The Lexer in the book keeps track of the input string (source code), and the position we are at in the string.

Below is a method of the Lexer that determines what the next token should be, given the current state of the Lexer:

func (l *Lexer) NextToken() token.Token {
	var tok token.Token

	l.skipWhitespace()

	switch l.ch {
	case '=':
		tok = newToken(token.ASSIGN, l.ch)
	case ';':
		tok = newToken(token.SEMICOLON, l.ch)
	case '-':
		tok = newToken(token.MINUS, l.ch)

    // --12 more cases--

	default:
		if isLetter(l.ch) {
			tok.Literal = l.readIdentifier()
			tok.Type = token.LookupIdent(tok.Literal)
			return tok
		} else if isDigit(l.ch) {
			tok.Type = token.INT
			tok.Literal = l.readNumber()
			return tok
		} else {
			tok = newToken(token.ILLEGAL, l.ch)
		}
	}

	l.readChar()
	return tok
}

When writing this, I couldn’t help but think about how it would look like in Rust. In an earlier project, I wrote a symbolic math library in rust that used an abstract syntax tree as its main data structure which had many methods similar to this one. I then wondered what this method would look like in rust.

impl Lexer {
    pub fn next_token(&mut self) -> Token {
        self.skip_whitespace();

        let tok = match self.ch {
            '=' => Token::Assign(self.ch),
            ';' => Token::Semicolon(self.ch),
            '-' => Token::Minus(self.ch),

            // --12 more cases--

            _ => {
                if self.is_digit(self.ch) {
                    return Token::Int(read_number())
                } else if self.is_letter(self.ch) {
                    return Token::lookup_ident(read_identifier())
            }
        };

        self.read_char();
        tok
    }
}

This looks much cleaner. The match statement allows us to express the method in fewer characters, but the use of enums (algebraic types) provide a large ergonomic experience than Go.

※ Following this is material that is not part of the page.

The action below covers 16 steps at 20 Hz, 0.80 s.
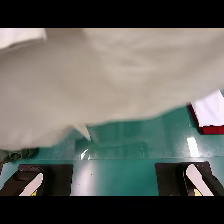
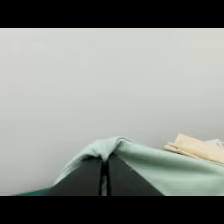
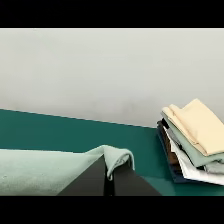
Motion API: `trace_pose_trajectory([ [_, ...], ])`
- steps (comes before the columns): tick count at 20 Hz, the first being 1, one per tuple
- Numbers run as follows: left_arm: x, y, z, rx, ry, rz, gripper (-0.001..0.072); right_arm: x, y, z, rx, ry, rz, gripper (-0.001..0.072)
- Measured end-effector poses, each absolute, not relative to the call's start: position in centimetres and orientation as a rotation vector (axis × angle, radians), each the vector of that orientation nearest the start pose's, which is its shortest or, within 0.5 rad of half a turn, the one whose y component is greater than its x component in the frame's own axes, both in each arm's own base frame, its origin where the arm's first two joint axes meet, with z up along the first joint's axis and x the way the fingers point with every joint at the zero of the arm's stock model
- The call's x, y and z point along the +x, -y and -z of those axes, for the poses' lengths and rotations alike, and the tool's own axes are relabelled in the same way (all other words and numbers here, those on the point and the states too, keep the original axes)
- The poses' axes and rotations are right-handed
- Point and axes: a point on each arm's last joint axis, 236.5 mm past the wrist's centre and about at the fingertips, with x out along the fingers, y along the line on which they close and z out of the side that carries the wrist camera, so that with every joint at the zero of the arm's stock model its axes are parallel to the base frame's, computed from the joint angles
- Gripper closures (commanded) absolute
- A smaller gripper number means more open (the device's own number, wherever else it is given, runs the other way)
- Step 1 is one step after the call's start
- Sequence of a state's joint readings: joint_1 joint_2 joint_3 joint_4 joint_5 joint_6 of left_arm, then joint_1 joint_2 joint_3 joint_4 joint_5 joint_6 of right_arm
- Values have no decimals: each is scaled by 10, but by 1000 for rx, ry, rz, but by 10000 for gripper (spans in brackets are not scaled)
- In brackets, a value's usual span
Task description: Fold the shirts.
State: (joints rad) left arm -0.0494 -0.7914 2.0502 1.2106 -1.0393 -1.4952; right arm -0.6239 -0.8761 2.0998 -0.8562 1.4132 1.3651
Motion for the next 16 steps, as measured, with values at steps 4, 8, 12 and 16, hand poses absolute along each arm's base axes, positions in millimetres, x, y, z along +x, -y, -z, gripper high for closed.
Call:
trace_pose_trajectory([
  [4,307,87,-469,-128,-144,350,683,301,17,-437,158,-324,-125,698],
  [8,399,99,-315,-196,-562,346,683,370,26,-288,291,-733,-178,698],
  [12,452,108,-168,-267,-912,334,684,407,10,-143,314,-1100,-197,698],
  [16,489,111,-92,-305,-1025,314,684,448,5,-80,334,-1205,-171,698],
])
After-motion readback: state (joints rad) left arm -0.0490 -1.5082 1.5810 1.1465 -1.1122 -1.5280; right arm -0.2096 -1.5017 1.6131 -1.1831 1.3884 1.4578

Go doesn’t natively support enums. Any time when you normally would want to want an Enum, you usually just declare a const block in the relevant package and put whatever you need there.

const (
	ASSIGN   = "="
	PLUS     = "+"
	MINUS    = "-"

    // --A bunch more things...--

	IF       = "IF"
	ELSE     = "ELSE"
	RETURN   = "RETURN"
)

type TokenType string

type Token struct {
	Type    TokenType
	Literal string
}

What sucks is that instead of having an “enum” type with different variants bound to it, you have a series of constants instead which are bound to the package they are declared in. That means that you can’t declare a special namespace for any enum unless you make a package specifically for that enum. The “enum” types token.ASSIGN, etc will share the same namespace as every single struct, function, types, and variables that are in that package.

A larger thing to be desired is the lack of exhaustive matching for any case statements and also the lack of binding methods to the enum itself, along with the lack of enum types containing state. Because of the last point, we need to have a Token struct to contain the literal instead of having that in the enum itself. The lack of enum methods limits our expressiveness, and thus terseness of the program, while the lack of exhaustive search limits some benefits of static analysis.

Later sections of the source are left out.